PROVIDED MATERIAL: Begin
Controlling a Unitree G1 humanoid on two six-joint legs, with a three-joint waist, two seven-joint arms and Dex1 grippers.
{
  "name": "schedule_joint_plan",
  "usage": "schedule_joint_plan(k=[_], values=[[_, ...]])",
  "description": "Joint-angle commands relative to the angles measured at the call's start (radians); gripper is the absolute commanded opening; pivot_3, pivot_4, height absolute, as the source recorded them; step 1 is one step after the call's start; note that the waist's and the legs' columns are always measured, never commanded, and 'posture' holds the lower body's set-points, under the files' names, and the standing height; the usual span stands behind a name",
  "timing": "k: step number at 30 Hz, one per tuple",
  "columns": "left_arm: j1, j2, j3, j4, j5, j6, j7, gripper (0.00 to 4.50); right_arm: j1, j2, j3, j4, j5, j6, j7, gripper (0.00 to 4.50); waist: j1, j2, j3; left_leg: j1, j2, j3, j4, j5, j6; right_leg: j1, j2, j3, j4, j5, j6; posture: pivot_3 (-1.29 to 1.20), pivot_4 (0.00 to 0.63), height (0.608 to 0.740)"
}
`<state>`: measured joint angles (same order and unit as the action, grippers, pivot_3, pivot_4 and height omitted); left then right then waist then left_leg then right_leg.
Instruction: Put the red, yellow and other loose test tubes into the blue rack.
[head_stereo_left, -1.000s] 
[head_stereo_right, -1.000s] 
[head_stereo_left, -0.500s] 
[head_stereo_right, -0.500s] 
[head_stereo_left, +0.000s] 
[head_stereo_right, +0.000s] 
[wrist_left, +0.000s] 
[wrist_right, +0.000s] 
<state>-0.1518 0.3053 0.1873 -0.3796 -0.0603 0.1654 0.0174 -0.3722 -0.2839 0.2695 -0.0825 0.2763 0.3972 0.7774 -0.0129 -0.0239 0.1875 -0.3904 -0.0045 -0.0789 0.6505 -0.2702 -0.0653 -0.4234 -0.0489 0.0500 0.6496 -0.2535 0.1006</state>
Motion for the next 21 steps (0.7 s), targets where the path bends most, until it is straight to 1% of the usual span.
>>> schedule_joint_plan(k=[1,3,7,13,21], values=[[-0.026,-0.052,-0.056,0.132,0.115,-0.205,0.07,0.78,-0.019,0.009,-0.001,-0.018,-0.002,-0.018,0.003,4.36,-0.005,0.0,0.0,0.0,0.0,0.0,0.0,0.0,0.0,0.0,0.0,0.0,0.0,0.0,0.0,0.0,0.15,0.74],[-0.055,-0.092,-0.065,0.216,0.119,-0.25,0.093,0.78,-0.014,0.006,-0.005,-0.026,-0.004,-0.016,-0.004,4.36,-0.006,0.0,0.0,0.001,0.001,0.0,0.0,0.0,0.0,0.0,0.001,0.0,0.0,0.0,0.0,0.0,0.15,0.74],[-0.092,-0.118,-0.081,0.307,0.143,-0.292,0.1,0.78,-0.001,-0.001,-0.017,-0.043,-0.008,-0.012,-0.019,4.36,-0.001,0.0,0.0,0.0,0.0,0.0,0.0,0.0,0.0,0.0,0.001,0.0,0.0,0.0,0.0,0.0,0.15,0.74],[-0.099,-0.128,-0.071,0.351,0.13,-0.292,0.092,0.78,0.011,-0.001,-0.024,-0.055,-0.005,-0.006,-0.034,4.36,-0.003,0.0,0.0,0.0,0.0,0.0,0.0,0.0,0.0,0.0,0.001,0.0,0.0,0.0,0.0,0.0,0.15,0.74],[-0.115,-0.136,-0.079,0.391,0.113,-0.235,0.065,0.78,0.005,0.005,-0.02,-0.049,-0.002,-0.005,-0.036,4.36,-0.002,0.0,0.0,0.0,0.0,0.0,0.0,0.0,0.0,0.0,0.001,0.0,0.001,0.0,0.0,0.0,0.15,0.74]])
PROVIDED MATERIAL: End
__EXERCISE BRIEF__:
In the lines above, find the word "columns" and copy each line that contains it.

__WORKED SOLUTION__:
  "description": "Joint-angle commands relative to the angles measured at the call's start (radians); gripper is the absolute commanded opening; pivot_3, pivot_4, height absolute, as the source recorded them; step 1 is one step after the call's start; note that the waist's and the legs' columns are always measured, never commanded, and 'posture' holds the lower body's set-points, under the files' names, and the standing height; the usual span stands behind a name",
  "columns": "left_arm: j1, j2, j3, j4, j5, j6, j7, gripper (0.00 to 4.50); right_arm: j1, j2, j3, j4, j5, j6, j7, gripper (0.00 to 4.50); waist: j1, j2, j3; left_leg: j1, j2, j3, j4, j5, j6; right_leg: j1, j2, j3, j4, j5, j6; posture: pivot_3 (-1.29 to 1.20), pivot_4 (0.00 to 0.63), height (0.608 to 0.740)"

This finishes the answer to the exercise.